There have been many executions throughout human history. Many of them famous ones. I could surely name some that the vast majority of people the world over would be familiar with. But none of them would compare to one event, some two thousand years ago, that has defined the course of human history. How is that? And how are people not amazed and in wonderment of that? How is it the very executioners of Jesus Christ themselves thought his claim of being the Son of God must be true (Matthew 27:54)? How is it this one event has reverberated through the annuals of time unless Jesus Christ were true to his claim and he really is the Son of the Most High God?
But the point I want to get to today is that there were at least three crosses upon that hill (that we are told about). There was a cross to the left and a cross to the right of Jesus (Mathew 27:38). Three individuals were crucified that day. And history records all three. The other two are known as malefactors or thieves. Today, in most western cultures, and quite a few eastern cultures as well, we would hardly execute someone for the crime of stealing. Here in the U.S.A. it is not uncommon for thieves to receive a monetary fine and a few years in jail (Source: FindLaw.com and Laws.com). Certainly a far cry from execution, let alone execution upon a Cross.
The interesting thing to me is that both of the individuals are identified as thieves. They were both guilty of the exact same crime. Kind of like you and me. We are all guilty of violating God’s law (Romans 3:23). We have all stolen from God the glory that is rightfully His. We have all stolen the sovereignty that He and He alone deserves. We have all stolen the allegiance that the creation owes the creator from an Almighty God. And like the two thieves that hung on their cross on either side of Jesus Christ, we hang in the balance on one side of the Cross or the other.
Each of the two thieves had a different mindset towards Jesus Christ as he hung on the Cross (Luke 23:39-43). One of them feared God. One did not. One of them was responded to. One was not. One of them recognized that they were both in a common conviction (justly) of their sins while Jesus Christ was not. The other simply mocked and ridiculed him.

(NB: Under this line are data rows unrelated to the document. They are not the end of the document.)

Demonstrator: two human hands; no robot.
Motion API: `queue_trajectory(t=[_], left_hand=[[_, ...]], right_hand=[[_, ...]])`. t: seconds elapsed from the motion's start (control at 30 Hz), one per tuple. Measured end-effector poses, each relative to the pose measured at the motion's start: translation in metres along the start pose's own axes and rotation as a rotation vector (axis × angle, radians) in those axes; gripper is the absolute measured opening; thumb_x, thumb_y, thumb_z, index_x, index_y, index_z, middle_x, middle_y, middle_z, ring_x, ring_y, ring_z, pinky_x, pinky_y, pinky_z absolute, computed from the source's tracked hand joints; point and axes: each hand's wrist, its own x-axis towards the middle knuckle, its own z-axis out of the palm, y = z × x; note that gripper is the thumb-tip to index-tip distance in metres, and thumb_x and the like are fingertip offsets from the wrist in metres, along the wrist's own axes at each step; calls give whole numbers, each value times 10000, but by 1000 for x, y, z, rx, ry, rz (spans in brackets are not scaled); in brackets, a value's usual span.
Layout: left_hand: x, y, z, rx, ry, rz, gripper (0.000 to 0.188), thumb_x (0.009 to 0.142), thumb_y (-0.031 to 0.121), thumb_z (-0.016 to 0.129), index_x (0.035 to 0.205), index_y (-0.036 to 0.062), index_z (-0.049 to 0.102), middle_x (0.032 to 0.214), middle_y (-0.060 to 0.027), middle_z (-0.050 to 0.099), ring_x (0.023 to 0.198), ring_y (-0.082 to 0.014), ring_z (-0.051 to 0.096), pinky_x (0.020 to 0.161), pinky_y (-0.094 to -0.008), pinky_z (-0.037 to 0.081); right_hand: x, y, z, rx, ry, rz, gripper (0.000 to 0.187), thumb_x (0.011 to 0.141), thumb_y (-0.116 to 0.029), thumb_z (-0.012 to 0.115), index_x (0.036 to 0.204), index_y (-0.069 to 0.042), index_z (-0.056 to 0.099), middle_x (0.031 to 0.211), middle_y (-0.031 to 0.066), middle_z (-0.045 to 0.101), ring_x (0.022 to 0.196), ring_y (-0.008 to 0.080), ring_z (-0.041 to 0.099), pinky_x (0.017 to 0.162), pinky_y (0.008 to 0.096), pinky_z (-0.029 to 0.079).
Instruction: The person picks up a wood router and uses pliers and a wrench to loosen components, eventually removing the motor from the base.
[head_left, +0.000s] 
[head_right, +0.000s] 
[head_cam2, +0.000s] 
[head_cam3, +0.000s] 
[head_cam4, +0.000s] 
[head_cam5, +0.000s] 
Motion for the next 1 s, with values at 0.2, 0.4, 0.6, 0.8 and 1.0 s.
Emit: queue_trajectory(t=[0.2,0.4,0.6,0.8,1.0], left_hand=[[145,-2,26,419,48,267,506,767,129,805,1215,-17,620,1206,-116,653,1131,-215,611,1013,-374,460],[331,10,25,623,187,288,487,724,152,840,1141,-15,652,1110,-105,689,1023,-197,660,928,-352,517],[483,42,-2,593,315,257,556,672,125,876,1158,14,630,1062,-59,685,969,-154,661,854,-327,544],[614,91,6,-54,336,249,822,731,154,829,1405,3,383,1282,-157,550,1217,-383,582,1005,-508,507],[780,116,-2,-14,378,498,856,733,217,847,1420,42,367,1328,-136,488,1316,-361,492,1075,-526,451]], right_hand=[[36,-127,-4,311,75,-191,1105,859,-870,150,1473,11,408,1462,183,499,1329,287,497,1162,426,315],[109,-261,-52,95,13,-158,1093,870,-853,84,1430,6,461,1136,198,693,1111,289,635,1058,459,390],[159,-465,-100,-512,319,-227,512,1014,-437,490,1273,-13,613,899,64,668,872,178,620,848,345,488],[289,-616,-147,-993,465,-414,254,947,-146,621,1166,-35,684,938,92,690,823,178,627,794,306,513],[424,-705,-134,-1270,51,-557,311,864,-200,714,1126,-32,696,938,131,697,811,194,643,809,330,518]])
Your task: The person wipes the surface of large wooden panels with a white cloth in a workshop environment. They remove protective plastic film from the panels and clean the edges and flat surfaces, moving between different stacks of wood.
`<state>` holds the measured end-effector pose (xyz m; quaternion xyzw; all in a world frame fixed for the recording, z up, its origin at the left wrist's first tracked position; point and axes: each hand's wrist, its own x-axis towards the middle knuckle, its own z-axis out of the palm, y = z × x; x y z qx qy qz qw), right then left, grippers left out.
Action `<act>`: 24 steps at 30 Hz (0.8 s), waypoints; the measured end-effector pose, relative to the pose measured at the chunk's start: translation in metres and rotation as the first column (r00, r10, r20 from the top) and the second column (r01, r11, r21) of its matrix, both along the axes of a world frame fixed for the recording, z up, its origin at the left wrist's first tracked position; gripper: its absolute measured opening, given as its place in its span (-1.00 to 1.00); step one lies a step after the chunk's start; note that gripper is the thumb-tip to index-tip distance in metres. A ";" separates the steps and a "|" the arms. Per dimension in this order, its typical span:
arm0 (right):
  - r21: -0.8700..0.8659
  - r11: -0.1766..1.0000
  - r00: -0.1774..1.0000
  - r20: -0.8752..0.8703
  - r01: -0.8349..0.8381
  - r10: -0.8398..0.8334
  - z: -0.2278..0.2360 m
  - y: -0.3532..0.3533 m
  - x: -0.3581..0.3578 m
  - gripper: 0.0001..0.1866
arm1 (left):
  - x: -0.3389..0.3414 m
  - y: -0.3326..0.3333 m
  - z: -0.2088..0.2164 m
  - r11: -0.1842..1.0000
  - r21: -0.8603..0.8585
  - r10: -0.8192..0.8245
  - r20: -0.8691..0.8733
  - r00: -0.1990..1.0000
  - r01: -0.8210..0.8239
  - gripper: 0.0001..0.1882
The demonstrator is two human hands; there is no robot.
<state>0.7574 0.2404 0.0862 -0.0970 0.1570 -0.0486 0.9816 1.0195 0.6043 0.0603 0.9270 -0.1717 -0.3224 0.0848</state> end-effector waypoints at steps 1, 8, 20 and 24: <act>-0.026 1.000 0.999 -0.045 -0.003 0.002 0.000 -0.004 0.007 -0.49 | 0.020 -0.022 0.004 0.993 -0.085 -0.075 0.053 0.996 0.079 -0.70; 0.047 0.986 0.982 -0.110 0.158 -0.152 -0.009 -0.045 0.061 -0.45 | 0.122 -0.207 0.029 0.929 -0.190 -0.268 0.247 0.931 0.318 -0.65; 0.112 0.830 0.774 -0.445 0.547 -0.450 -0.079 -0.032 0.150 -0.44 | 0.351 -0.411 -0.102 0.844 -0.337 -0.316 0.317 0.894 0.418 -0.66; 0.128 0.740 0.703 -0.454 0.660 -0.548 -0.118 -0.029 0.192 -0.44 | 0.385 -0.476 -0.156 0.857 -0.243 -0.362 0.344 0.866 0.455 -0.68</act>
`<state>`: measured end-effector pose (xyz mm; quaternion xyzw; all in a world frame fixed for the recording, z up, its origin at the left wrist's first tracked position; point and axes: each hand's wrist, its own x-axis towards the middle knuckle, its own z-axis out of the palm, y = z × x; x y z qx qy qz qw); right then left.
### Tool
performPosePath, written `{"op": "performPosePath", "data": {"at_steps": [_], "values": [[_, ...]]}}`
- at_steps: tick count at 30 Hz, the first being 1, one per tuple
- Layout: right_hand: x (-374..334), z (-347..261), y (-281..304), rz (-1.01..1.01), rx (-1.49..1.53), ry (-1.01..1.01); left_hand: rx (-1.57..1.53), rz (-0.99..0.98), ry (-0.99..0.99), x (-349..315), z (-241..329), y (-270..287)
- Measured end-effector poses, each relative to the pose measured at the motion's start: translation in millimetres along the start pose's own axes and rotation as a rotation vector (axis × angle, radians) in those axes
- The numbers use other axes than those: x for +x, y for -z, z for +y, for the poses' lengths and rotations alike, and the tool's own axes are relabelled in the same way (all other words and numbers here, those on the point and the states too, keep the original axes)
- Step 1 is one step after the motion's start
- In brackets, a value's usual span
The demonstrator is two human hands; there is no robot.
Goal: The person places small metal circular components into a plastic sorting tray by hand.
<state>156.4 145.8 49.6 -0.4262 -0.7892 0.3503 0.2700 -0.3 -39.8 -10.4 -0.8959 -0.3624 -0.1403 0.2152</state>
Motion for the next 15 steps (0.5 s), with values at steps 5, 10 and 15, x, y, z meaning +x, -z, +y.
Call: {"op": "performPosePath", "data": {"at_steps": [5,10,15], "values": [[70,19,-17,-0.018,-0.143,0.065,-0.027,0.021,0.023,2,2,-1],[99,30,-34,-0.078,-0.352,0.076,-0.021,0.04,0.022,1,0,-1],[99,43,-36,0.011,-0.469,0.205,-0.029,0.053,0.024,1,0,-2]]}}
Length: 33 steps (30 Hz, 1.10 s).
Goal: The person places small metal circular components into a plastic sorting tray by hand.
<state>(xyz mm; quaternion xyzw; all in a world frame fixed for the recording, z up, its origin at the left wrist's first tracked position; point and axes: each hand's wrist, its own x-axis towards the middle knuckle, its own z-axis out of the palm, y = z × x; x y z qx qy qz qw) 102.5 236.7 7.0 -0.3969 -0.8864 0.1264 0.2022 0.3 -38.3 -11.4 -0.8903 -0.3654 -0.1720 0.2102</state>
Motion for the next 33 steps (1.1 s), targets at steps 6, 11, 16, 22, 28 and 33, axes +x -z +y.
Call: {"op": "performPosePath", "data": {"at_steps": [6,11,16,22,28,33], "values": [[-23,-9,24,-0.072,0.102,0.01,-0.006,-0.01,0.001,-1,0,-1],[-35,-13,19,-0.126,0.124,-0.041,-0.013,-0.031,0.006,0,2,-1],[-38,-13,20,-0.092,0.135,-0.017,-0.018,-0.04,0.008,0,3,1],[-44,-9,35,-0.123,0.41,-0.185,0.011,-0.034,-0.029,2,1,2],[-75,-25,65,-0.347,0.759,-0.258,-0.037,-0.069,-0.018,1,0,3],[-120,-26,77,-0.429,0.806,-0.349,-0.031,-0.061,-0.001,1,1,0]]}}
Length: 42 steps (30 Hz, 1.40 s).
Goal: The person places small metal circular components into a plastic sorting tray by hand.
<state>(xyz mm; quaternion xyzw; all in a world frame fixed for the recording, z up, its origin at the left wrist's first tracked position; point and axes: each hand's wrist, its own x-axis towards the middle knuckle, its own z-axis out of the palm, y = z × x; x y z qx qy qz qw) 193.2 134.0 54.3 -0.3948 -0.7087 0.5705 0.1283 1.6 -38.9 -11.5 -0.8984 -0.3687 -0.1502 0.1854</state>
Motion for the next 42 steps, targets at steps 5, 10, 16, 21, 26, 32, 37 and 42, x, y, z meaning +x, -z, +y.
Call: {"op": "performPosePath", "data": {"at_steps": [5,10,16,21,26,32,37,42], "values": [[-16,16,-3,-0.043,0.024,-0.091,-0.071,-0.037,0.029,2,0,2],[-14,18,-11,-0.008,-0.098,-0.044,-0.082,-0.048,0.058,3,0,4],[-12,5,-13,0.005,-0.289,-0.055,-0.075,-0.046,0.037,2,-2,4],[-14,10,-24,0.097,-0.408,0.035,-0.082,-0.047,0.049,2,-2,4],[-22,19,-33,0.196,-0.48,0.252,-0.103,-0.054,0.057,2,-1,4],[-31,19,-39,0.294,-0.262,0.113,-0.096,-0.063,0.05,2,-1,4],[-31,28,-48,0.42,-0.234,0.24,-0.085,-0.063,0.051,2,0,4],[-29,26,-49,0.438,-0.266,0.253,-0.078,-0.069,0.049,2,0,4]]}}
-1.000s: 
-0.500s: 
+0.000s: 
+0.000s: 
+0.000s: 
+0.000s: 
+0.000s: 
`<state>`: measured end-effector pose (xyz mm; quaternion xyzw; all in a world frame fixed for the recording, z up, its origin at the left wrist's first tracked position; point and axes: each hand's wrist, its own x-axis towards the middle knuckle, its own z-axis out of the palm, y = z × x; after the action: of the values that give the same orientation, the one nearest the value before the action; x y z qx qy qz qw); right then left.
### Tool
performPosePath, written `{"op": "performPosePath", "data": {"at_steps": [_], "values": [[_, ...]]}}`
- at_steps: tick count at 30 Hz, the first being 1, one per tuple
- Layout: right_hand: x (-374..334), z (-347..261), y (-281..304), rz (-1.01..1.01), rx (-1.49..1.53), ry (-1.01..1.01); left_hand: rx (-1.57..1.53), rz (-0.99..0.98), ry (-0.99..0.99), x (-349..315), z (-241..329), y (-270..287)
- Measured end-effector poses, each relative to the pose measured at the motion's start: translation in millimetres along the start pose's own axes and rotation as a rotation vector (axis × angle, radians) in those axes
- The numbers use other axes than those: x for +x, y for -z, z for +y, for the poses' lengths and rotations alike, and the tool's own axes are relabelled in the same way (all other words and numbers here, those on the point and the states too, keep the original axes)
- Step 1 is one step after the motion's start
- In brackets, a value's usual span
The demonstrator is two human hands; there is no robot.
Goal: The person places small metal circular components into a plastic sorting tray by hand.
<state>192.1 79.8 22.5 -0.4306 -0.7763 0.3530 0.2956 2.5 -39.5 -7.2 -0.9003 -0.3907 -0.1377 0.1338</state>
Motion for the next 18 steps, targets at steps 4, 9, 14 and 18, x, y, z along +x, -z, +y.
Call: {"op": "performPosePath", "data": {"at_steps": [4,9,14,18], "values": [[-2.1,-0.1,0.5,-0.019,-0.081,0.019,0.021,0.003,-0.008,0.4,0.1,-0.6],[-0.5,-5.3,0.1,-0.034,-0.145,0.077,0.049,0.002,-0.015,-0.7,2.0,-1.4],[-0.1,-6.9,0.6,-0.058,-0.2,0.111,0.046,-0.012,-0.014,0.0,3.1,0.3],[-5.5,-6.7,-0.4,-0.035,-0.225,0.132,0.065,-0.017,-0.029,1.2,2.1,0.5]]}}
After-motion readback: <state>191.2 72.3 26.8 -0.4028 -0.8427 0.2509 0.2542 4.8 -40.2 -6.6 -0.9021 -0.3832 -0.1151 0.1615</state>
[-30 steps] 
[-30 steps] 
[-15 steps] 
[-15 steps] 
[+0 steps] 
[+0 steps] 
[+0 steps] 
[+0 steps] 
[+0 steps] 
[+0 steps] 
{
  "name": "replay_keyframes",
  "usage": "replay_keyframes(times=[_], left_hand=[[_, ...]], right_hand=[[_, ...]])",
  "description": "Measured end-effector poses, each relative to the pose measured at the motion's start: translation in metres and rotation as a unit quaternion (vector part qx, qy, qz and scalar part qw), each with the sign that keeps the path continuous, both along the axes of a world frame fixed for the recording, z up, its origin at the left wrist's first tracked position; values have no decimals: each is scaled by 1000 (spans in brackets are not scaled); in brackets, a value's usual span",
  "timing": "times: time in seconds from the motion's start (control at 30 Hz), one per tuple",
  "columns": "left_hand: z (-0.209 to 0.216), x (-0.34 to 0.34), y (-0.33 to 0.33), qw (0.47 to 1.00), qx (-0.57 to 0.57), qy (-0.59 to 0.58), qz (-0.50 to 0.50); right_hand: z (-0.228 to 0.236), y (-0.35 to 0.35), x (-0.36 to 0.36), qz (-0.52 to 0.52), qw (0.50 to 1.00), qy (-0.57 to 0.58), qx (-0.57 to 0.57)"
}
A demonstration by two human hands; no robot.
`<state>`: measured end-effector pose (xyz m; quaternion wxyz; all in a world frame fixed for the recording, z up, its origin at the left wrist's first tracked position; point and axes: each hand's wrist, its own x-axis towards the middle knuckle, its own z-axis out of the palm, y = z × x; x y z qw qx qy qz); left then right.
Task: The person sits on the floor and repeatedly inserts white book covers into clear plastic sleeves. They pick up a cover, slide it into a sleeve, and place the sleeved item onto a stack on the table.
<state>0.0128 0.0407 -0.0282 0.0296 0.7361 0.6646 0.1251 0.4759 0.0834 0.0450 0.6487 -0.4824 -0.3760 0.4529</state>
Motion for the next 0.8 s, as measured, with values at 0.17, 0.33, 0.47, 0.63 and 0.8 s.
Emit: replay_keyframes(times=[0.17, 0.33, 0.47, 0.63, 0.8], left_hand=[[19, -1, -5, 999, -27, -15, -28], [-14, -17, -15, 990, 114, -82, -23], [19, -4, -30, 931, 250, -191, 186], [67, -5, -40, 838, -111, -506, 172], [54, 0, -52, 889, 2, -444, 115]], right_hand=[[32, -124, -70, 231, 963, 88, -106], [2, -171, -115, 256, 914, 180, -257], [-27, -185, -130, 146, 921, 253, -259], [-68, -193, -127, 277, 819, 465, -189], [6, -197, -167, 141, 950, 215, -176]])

There are two sides of the Cross. And the dividing line is the outstretched arms of Jesus Christ. There is no middle ground. Jesus Christ himself, and He alone occupies the middle ground. And we are all (every man, woman, child, every human being that ever has, ever will, and who today exists upon the face of this earth) on one side of that Cross or the other.
My question is: Which side of the Cross are YOU on? I’m on the side of the thief who begged that Jesus Christ, Lord, would remember me in the Heavenly Kingdom (Luke 23:42). I pray that you would come to stand on the same side as well.